Since I'm not a Japanese linguist expert, I found @connoisseursdecomfort post to be quite educational when it came to Japanese spelling.
What we learn from the above post is that "Ania" is an acceptable name spelling in "Old Japanese". But as time progressed, the spelling changed to "Anya" which is the modern-day spelling of this name (this may tie into Anya's character lore).
We can track "i" becomes "y" in the evolution of the alphabet from Phoenician (c. 1000 BC) to Archaeic Greek (c. 750 BC). S/O to @rachellysebrook for this link. (Again, what this reinforces is Anya's background with an unidentified mother country/mother tongue language).
Another thing is that Yor Forger did not react to the spelling of "Ania". It could possibly be that she recognized Anya's limitation, given that her daughter already had poor scores since her admission.
We also learned that Yor, a real Ostanian, seems to be limited with Ostanian orthography which is most likely due to her dropping out of school to take care of Yuri (fake Ostanian /j). From her interaction with Anya, off-screen, it appears that Yor seems indifferent to spelling standards of names (Which is nice! She is subtly against society's norm and I love her for that). Had she been aware of the spelling, she would have been the one to ask instead of Loid. (But again, it must be Loid because it's poetic and has a much more meaningful interaction between "Loid" and "Anya").
Fifth, I'd like to address the name's (possible) impact on character purpose in the story.
"Anya" means mother in Hungarian (S/O to @httplovecraft1890. This inspired my thoughts on "Ania" as a name in the lab). Could this possibly be an inspiration or coincidence? It could be a stretch, but perhaps Anya's purpose in the lab is that she's a "mother weapon" for war.
"Ania" means "gracious" and "merciful" according to Google. Which makes me think that the lab scientists went with this name because it would represent her purpose as a weapon of war. Perhaps Ania becomes the "truth serum" and could be seen as the "angel of death" because she knows the war captor's thoughts and inevitably they are executed (a possible headcanon).
Sixth, I'd like to discuss the factors of the mysterious "unidentified language".

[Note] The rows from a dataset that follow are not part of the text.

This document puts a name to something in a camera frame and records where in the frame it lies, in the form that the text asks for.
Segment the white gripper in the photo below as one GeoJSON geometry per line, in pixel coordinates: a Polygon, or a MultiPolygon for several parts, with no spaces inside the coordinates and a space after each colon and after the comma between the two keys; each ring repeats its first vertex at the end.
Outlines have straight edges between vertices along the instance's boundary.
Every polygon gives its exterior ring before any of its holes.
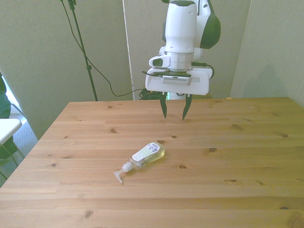
{"type": "Polygon", "coordinates": [[[193,67],[186,72],[170,71],[153,67],[146,73],[145,87],[150,91],[162,92],[160,104],[163,116],[167,117],[167,92],[186,94],[182,120],[185,119],[192,102],[192,95],[206,95],[212,70],[207,67],[193,67]]]}

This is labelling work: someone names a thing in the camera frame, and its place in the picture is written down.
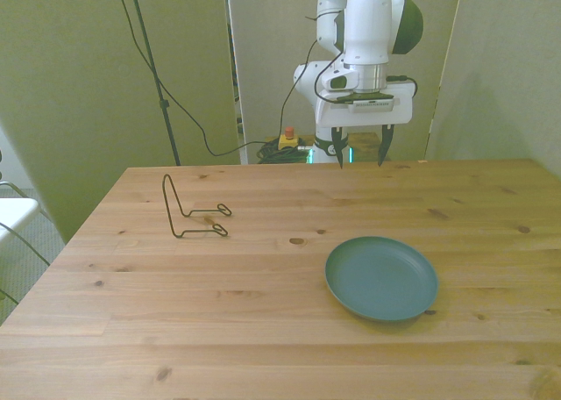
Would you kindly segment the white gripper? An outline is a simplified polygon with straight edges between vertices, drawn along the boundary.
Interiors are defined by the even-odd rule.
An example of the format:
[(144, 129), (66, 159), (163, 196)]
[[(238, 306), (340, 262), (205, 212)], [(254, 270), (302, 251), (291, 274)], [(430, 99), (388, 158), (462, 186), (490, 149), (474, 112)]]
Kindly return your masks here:
[(349, 91), (330, 93), (327, 90), (322, 90), (320, 96), (323, 99), (318, 98), (316, 101), (316, 124), (320, 127), (332, 127), (331, 141), (341, 168), (344, 163), (343, 151), (347, 146), (347, 138), (343, 137), (342, 127), (383, 125), (378, 150), (378, 166), (380, 167), (391, 147), (394, 137), (394, 125), (406, 124), (413, 116), (414, 83), (410, 80), (390, 82), (381, 91), (381, 94), (390, 95), (392, 98), (376, 96), (353, 101), (349, 104), (327, 102), (327, 100), (349, 94)]

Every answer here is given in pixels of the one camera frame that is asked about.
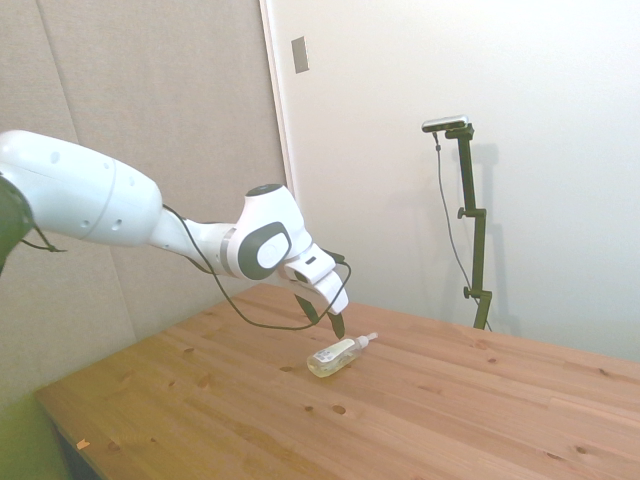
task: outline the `light switch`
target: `light switch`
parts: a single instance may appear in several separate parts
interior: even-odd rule
[[[296,67],[296,73],[302,73],[309,70],[309,57],[307,56],[307,42],[304,37],[296,38],[291,41],[291,49],[293,50],[293,64]]]

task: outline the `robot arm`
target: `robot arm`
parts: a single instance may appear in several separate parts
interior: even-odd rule
[[[141,172],[24,131],[0,135],[0,174],[22,194],[42,230],[107,245],[149,244],[208,270],[195,242],[216,274],[259,281],[275,273],[297,296],[325,308],[333,302],[334,315],[348,304],[334,259],[313,243],[282,185],[250,190],[236,224],[183,223]]]

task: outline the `white wall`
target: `white wall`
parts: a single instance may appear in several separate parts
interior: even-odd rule
[[[494,329],[640,361],[637,2],[264,3],[297,198],[351,260],[352,300],[473,323],[420,131],[465,113]],[[442,153],[455,215],[455,143]],[[452,223],[470,269],[472,221]]]

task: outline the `plastic bottle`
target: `plastic bottle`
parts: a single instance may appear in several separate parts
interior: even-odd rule
[[[307,359],[309,370],[317,377],[328,377],[358,358],[369,341],[378,338],[377,333],[347,338],[311,355]]]

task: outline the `table surface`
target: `table surface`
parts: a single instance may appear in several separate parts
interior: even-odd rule
[[[236,297],[302,325],[290,292]],[[226,304],[37,392],[113,479],[640,478],[640,364],[351,304],[362,357],[315,377],[328,321]]]

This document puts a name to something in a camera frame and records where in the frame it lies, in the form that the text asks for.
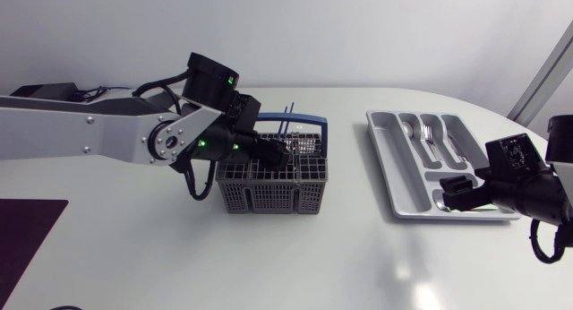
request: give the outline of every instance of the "blue handle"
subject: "blue handle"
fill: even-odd
[[[327,148],[329,147],[329,122],[325,117],[310,116],[296,113],[259,113],[257,121],[286,121],[295,123],[305,123],[310,125],[319,125],[322,134],[321,156],[326,158]]]

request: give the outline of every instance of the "white table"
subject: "white table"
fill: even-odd
[[[539,136],[415,90],[242,92],[261,111],[295,101],[295,112],[328,118],[329,182],[319,215],[229,215],[217,185],[196,202],[168,167],[104,157],[0,161],[0,196],[70,201],[5,309],[570,308],[573,254],[554,265],[537,261],[530,219],[394,217],[365,112],[453,112],[481,143],[527,132],[544,156]],[[545,229],[548,248],[553,228]]]

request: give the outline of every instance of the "fork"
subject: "fork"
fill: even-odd
[[[430,150],[432,151],[434,158],[436,158],[437,160],[443,160],[443,157],[440,155],[438,149],[436,148],[436,144],[433,142],[431,126],[429,125],[423,126],[423,138],[428,143],[428,146],[430,147]]]

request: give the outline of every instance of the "gray cutlery tray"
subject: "gray cutlery tray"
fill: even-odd
[[[474,185],[482,185],[483,180],[474,176],[474,169],[489,165],[482,145],[459,116],[374,110],[366,112],[366,116],[397,217],[440,220],[518,220],[521,217],[503,209],[458,212],[438,207],[436,202],[442,201],[443,193],[440,179],[466,176]],[[403,122],[411,125],[411,137]],[[434,150],[441,159],[434,156],[424,137],[425,125],[432,129]]]

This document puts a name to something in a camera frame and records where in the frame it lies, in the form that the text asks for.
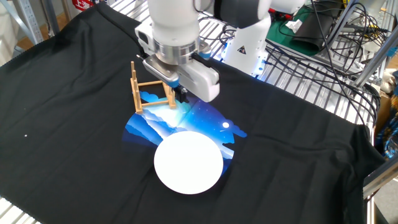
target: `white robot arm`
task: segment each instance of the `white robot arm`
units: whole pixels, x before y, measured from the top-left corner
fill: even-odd
[[[288,13],[296,11],[304,2],[274,1],[278,2],[277,10]],[[280,2],[285,3],[286,9],[278,8]],[[198,13],[211,11],[216,18],[238,28],[224,60],[252,75],[258,61],[265,57],[264,40],[271,25],[270,5],[271,0],[148,0],[152,22],[143,23],[135,30],[139,43],[150,55],[143,64],[169,86],[181,85],[209,102],[220,92],[220,84],[218,72],[205,63],[211,50],[199,39]]]

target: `wooden clothespin rack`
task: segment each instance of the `wooden clothespin rack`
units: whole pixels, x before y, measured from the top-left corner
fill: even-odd
[[[145,106],[152,106],[152,105],[162,105],[162,104],[169,104],[170,109],[175,109],[177,105],[175,104],[175,92],[171,87],[169,87],[166,83],[162,81],[154,81],[154,82],[146,82],[146,83],[138,83],[136,69],[134,68],[134,62],[131,62],[131,88],[132,88],[132,95],[134,97],[134,105],[136,107],[136,113],[142,114],[143,107]],[[139,94],[139,86],[148,86],[148,85],[158,85],[162,84],[164,93],[166,94],[167,100],[153,102],[153,103],[141,103],[141,97]]]

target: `black t-shirt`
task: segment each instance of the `black t-shirt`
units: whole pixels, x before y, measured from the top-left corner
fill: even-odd
[[[214,60],[221,92],[205,107],[236,128],[222,142],[234,156],[210,190],[168,189],[155,144],[122,141],[130,61],[155,77],[114,24],[139,25],[99,4],[0,68],[1,196],[44,223],[363,223],[363,180],[383,163],[365,128]]]

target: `warning label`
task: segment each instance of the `warning label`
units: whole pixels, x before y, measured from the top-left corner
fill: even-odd
[[[246,50],[244,49],[244,46],[242,46],[240,49],[238,49],[238,52],[241,52],[242,54],[246,54]]]

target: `printed graphic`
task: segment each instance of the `printed graphic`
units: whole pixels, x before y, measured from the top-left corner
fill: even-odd
[[[241,52],[242,54],[246,54],[246,50],[244,49],[244,46],[242,46],[240,49],[238,49],[238,52]]]
[[[140,94],[148,103],[166,100],[144,91]],[[217,144],[224,159],[224,173],[234,152],[223,144],[234,144],[234,134],[241,138],[247,134],[210,104],[197,98],[188,97],[188,100],[189,103],[176,101],[177,108],[174,110],[168,105],[156,105],[145,107],[143,114],[133,114],[124,129],[122,141],[156,149],[164,138],[173,133],[196,131]]]

Anya did use "oui" in the anime when Loid had adopted her. This automatically made me think her possible origins could be French, but it could also take another step back in the language family: Romance. What makes this work is that we treat "Classical Language" as a dead language based on what we read/saw in the manga/anime like Latin. Anya has an innate potential to be bi-/multilingual.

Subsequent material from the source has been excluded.